▸ Supplied material
>>>>>
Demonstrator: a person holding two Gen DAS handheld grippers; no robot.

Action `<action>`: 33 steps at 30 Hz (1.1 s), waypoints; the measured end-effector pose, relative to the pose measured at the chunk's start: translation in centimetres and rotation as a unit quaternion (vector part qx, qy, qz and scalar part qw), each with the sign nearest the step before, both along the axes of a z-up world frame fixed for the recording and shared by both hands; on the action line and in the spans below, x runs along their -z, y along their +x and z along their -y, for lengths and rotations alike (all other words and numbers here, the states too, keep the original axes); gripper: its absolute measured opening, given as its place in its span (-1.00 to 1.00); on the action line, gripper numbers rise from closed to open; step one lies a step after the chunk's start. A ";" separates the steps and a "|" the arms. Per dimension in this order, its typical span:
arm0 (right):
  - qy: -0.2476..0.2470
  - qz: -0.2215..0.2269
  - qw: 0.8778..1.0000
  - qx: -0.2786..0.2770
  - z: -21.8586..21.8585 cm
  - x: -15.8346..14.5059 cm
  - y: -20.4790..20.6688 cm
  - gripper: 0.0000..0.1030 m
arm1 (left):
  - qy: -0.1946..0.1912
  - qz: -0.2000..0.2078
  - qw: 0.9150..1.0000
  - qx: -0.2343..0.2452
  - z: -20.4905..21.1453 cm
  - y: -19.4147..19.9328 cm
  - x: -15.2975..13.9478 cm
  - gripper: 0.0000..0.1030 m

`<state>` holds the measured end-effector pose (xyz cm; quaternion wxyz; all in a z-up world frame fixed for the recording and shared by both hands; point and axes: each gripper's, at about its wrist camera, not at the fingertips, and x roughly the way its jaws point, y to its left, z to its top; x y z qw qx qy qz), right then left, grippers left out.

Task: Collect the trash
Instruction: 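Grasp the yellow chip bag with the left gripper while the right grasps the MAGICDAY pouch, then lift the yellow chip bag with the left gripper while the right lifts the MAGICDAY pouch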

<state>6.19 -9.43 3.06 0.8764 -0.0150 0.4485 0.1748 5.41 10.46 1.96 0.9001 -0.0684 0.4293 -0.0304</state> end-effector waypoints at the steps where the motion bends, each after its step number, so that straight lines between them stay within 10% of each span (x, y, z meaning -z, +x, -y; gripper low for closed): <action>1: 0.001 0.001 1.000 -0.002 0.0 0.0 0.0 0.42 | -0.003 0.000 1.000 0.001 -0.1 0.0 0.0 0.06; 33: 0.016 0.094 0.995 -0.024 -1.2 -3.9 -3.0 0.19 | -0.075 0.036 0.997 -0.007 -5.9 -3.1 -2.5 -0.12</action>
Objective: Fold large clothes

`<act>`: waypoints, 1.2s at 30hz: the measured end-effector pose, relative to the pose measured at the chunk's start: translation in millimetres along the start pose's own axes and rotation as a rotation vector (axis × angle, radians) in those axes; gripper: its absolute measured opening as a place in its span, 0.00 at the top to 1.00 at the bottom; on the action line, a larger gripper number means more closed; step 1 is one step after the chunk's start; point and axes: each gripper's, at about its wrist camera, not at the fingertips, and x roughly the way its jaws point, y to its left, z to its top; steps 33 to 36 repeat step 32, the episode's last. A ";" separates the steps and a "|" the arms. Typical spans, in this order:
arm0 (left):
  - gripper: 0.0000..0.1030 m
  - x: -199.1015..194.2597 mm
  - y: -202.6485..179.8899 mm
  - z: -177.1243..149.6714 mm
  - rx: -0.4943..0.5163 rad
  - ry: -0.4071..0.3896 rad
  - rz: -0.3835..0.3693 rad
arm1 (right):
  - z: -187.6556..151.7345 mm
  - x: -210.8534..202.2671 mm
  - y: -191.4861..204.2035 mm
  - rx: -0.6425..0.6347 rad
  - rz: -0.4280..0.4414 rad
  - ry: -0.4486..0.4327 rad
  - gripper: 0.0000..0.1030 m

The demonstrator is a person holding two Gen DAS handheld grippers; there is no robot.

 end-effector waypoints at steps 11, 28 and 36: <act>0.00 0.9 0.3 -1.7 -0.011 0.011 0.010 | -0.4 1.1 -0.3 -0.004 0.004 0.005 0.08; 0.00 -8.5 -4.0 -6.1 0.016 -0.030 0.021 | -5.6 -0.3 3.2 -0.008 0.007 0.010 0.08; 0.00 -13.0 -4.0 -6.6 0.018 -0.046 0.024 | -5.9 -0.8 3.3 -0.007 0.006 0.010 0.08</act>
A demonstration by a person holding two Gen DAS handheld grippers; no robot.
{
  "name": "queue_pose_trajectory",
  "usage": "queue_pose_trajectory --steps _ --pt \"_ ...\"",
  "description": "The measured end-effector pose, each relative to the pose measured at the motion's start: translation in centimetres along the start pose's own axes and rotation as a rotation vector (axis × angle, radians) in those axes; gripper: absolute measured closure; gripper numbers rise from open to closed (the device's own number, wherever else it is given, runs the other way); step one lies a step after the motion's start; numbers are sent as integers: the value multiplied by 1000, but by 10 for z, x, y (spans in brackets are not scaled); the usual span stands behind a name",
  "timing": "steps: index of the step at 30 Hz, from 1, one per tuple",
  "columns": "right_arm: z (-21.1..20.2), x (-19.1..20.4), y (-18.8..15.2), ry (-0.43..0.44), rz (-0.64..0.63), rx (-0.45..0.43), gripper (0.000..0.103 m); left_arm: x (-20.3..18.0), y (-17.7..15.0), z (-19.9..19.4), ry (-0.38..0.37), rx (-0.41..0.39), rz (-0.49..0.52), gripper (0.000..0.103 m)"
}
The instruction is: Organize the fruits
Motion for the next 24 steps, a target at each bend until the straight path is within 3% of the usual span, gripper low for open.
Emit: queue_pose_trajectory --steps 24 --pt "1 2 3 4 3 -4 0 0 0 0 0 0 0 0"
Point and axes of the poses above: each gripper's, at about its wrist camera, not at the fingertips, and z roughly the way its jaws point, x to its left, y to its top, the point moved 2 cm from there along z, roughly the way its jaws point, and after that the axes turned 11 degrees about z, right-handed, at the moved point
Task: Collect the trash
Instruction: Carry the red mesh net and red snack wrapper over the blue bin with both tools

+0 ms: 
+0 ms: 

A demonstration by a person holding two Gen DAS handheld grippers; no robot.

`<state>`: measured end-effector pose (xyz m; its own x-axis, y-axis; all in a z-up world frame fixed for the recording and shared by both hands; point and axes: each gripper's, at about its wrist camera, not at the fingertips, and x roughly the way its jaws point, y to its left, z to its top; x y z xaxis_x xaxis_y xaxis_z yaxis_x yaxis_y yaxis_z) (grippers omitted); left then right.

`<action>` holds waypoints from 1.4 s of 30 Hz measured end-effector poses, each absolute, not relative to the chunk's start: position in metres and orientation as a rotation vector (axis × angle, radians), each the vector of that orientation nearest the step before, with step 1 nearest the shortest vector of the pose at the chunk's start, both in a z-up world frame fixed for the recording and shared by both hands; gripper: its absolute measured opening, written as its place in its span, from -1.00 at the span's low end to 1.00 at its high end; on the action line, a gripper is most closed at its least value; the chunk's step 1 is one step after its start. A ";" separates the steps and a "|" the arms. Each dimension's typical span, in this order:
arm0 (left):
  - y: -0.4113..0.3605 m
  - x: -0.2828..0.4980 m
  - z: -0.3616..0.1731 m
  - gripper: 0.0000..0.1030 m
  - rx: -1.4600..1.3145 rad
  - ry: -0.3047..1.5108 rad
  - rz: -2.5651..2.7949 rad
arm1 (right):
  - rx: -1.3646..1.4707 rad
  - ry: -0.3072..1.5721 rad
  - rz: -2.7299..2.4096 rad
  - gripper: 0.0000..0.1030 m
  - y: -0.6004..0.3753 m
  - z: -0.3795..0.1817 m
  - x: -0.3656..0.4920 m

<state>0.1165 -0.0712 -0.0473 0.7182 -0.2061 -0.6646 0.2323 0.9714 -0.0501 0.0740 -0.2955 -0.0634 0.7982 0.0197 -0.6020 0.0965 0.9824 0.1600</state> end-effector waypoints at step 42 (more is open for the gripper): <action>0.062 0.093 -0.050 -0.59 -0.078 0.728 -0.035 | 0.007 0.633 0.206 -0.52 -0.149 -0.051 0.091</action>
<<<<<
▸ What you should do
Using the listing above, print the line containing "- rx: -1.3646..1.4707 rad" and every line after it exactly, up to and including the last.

▸ Answer section
  - rx: -1.3646..1.4707 rad
  - ry: -0.3072..1.5721 rad
  - rz: -2.7299..2.4096 rad
  - gripper: 0.0000..0.1030 m
  - y: -0.6004..0.3753 m
  - z: -0.3795..0.1817 m
  - x: -0.3656..0.4920 m

<state>0.1165 -0.0712 -0.0473 0.7182 -0.2061 -0.6646 0.2323 0.9714 -0.0501 0.0740 -0.2955 -0.0634 0.7982 0.0197 -0.6020 0.0965 0.9824 0.1600</state> end-effector waypoints at step 42 (more is open for the gripper): <action>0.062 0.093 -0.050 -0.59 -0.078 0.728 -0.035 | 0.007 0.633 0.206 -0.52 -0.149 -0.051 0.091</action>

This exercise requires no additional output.